La spécialiste des créations en aérographie (airbrush) mentionne d’ailleurs que les professionnels ne sont pas les clients les plus difficiles. «Travailler pour les pros, c’est tout le temps agréable. Tu es dans la grosse ligue. Tu es comme une pro. Ce sont des défis. Tu travailles pour de grosses équipes et tu sais que ça va être vu», souligne-t-elle, convenant que la critique fait partie du travail artistique.

«En fait, tu es là pour faire plaisir à ton gardien», rappelle Sylvie Poitras, qui travaille encore avec quelques gardiens professionnels, dont Christopher Gibson, Antoine Bibeau et Dereck Baribeau.

Que ce soit pour les professionnels, les gardiens dans les rangs juniors ou les amateurs, la base est la même.
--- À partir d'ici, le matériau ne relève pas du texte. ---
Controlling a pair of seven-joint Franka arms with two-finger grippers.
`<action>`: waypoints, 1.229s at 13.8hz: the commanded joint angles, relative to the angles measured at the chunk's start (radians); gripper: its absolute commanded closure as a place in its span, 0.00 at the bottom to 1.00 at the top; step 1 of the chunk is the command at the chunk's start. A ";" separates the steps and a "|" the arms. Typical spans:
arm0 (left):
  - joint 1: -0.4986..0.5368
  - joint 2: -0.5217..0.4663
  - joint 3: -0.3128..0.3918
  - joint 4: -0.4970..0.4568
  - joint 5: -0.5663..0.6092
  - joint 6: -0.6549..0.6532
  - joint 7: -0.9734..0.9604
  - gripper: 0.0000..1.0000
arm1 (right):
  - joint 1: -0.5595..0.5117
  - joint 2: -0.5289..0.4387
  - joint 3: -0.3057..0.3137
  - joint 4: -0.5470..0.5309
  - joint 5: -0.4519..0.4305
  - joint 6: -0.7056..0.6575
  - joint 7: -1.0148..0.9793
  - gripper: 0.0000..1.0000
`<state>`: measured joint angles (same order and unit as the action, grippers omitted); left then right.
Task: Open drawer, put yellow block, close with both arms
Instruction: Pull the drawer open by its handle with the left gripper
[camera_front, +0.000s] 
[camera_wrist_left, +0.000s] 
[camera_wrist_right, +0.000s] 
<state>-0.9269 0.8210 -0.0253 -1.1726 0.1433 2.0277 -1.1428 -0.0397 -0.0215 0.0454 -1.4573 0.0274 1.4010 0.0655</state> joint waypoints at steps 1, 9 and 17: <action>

Chez les professionnels, les gardiens se laissent davantage aller dans leur imagination tandis que chez les juniors, l’équipe est très présente. Pour les amateurs, ils veulent souvent se faire plaisir ou raconter leur histoire. «Certains m’arrivent avec des demandes spéciales, mais tout se fait», assure Sylvie Poitras, avouant cependant que la forme des masques ne se prête pas bien à des paysages.

«On réussit à en faire quand même, mais c’est difficile d’avoir un beau rendu», explique l’artiste, qui, au fil des ans, a vécu quelques mauvaises expériences, qui sont toutefois plus anecdotiques que régulières.

Des collectionneurs, surtout des Américains, font également appel à ses services. «En ayant fait Martin Brodeur, ça m’apporte une certaine reconnaissance. Des collectionneurs vont venir me voir parce qu’ils veulent avoir des affaires à mettre sur leur tablette», raconte Sylvie Poitras, qui a également des contrats en Europe, une clientèle différente.

La Saguenéenne a d’ailleurs connu sa meilleure année en 2019 et pour celle qui se terminera bientôt, elle s’en sort mieux qu’anticipé en mars, avec l’incertitude entourant le hockey, même si quelques projets sont tombés à l’eau.